HTML5 hard truth No. 2: Local data storage is limited

The local databases buried in your browser are one of the neater features that make it simpler for Web apps to cache data on your computer. But for anyone hoping to offer desktoplike data functionality in the browser, these databases can save bandwidth and improve performance. However, they won't give users the same power over their data that they're used to enjoying with desktop apps.

HTML5 data storage capabilities are certainly an important addition, but you still can't move stored data to another machine, make copies, back it up, or open it with a different app. It's all buried deep where the browser hides it.

In a sense, these databases are the worst of both worlds. You get all of the responsibility for hosting the database but none of the control.

Some of the latest browsers allow you to see which databases have been created on your machine, but this information is limited. Safari even lets you delete the database. But you can't browse the information or move it to another machine. The files aren't designed to move easily, although you can do it if you know where to look.

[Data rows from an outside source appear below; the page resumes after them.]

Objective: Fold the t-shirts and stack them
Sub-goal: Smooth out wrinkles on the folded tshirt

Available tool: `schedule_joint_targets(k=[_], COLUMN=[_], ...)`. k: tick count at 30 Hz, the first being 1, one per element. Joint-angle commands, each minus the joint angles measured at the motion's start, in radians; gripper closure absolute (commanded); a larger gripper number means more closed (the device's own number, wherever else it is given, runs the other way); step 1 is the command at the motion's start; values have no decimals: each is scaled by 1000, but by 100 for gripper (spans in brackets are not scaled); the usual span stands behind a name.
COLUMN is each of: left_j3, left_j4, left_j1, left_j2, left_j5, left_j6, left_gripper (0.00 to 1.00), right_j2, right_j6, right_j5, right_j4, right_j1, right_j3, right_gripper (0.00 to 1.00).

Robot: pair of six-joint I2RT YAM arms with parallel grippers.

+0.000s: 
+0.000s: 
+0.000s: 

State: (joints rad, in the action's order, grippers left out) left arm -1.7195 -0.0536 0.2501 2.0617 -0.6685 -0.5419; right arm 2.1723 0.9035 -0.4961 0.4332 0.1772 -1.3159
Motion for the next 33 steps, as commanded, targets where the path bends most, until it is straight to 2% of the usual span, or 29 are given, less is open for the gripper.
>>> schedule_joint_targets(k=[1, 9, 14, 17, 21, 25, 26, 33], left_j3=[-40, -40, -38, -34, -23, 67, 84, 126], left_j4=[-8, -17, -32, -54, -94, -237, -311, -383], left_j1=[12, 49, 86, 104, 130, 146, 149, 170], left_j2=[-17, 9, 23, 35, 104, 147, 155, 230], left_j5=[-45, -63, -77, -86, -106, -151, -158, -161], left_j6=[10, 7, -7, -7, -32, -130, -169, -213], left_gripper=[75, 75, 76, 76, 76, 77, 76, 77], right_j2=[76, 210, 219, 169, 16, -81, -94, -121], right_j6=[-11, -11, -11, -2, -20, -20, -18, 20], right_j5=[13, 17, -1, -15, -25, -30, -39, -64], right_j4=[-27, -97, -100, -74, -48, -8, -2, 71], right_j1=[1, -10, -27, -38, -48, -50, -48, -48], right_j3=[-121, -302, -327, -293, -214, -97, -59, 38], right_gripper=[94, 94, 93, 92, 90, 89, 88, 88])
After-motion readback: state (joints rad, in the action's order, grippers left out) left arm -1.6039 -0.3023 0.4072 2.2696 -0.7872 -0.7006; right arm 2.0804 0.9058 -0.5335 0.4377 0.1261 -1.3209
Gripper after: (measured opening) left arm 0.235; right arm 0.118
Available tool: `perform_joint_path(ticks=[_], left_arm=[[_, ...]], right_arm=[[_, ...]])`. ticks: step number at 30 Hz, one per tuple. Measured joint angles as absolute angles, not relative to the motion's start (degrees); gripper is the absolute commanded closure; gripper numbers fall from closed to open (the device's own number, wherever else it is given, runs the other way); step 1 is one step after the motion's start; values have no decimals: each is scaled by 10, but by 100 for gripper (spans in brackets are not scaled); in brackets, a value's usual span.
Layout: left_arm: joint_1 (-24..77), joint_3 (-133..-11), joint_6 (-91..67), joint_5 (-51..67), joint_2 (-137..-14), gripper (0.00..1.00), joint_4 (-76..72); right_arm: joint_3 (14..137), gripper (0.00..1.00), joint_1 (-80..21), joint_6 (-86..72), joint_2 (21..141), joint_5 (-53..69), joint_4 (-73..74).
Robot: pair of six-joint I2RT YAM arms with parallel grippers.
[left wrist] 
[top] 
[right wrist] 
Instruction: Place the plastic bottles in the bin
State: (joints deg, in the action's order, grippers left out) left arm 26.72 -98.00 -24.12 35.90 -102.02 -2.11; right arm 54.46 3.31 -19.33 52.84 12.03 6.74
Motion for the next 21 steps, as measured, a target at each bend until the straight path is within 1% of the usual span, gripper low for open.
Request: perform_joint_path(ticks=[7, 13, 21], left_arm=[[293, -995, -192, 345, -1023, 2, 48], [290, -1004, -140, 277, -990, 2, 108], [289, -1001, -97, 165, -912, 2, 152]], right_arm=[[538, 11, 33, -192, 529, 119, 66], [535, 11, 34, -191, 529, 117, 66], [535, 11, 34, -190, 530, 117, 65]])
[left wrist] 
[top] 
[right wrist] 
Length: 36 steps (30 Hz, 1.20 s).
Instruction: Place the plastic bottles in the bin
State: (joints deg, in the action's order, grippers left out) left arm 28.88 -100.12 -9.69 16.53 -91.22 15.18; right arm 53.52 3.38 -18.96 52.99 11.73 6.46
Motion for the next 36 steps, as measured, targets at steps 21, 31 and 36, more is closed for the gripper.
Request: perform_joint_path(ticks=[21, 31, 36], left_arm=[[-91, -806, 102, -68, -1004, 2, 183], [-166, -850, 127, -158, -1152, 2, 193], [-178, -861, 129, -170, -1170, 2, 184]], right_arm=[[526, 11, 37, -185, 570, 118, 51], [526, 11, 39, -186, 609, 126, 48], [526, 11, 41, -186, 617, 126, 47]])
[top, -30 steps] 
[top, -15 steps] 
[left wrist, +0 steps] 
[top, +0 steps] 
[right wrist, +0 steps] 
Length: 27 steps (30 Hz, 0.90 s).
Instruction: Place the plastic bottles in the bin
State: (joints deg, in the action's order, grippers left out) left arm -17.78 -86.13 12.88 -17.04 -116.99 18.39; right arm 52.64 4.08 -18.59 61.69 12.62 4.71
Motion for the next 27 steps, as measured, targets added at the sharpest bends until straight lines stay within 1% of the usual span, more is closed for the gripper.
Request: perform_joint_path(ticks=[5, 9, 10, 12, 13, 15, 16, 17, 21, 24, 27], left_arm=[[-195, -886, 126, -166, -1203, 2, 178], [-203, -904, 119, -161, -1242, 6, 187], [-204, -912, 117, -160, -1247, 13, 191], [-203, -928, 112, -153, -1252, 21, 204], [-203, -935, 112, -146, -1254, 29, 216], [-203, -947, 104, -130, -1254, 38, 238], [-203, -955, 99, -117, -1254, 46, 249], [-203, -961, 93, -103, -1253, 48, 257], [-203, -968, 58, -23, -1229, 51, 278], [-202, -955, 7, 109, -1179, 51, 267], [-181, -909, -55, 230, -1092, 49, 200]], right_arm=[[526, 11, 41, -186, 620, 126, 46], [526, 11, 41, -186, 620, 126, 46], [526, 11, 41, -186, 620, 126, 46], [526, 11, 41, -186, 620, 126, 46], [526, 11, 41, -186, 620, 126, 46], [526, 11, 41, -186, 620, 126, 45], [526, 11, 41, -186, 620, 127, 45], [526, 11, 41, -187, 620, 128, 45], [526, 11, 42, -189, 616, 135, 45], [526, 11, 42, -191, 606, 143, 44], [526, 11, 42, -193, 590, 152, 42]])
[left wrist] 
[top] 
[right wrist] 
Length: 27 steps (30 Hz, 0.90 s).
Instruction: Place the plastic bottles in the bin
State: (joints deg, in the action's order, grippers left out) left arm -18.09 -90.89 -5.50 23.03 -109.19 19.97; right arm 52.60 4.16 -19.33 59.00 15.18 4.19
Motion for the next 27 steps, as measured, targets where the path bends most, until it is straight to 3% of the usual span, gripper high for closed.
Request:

Nor can you dig into the files to see what is stored there. Sure, a programmer can take them apart, but only after studying the format and doing some hacking. They're not like spreadsheets or text documents that are easy to open with any editor, making the data less resourceful than it might otherwise be in a desktop app.

HTML5 hard truth No. 3: Local data can be manipulated

The user may not have control over the data, but the central website is also hampered when dealing with client data. Did the user switch browsers? Did the user switch machines? Many Web developers just toss up their hands and use the local data storage for caching short-term content. They can't let the user create much because of the problems of synchronization.

Web developers also need to worry about the security of the local database. While there are no tools that make it easy for a user to edit the local data and upgrade their privileges, there's no way for the central server to prevent it. All of the security holes introduced by letting the user tweak the JavaScript code affect the databases, too. They're wide open and waiting for someone to write a Greasemonkey script or some native code to change the data.

HTML5 hard truth No. 4: Offline apps are a nightmare to sync

HTML5 local data storage is vastly improving the ability to use Web apps offline. The only trouble is data synchronization.

If a Web app is connected to the Internet, it can continually save data to the cloud. When it's offline, changes aren't always stored in the cloud. When someone switches browsers or uses a different machine, copies begin to proliferate and the difficulties of synchronization rear their head. To make matters worse, clocks themselves may be unsynchronized, making them unreliable for finding the latest saved data.

Of course, this has always been a problem with native apps, but the difference is that the native model makes it obvious who is responsible for synchronization: humans, who manage synchronization troubles by looking at file names and change dates. But because HTML5 doesn't give users control over the databases stored deep inside their browsers, developers must provide the user interface and piping to handle synchronization. The specification doesn't offer any help.

This isn't a completely intractable mess. Programmers manage these headaches by using version control systems, which have become increasingly more sophisticated to handle such problems. Yet just having the technology doesn't mean it's an easy solution for programmers to use. Merging the various GIT repositories can take time. HTML5 developers will need to master these issues if they're going to manage the synchronization of HTML5 Web apps.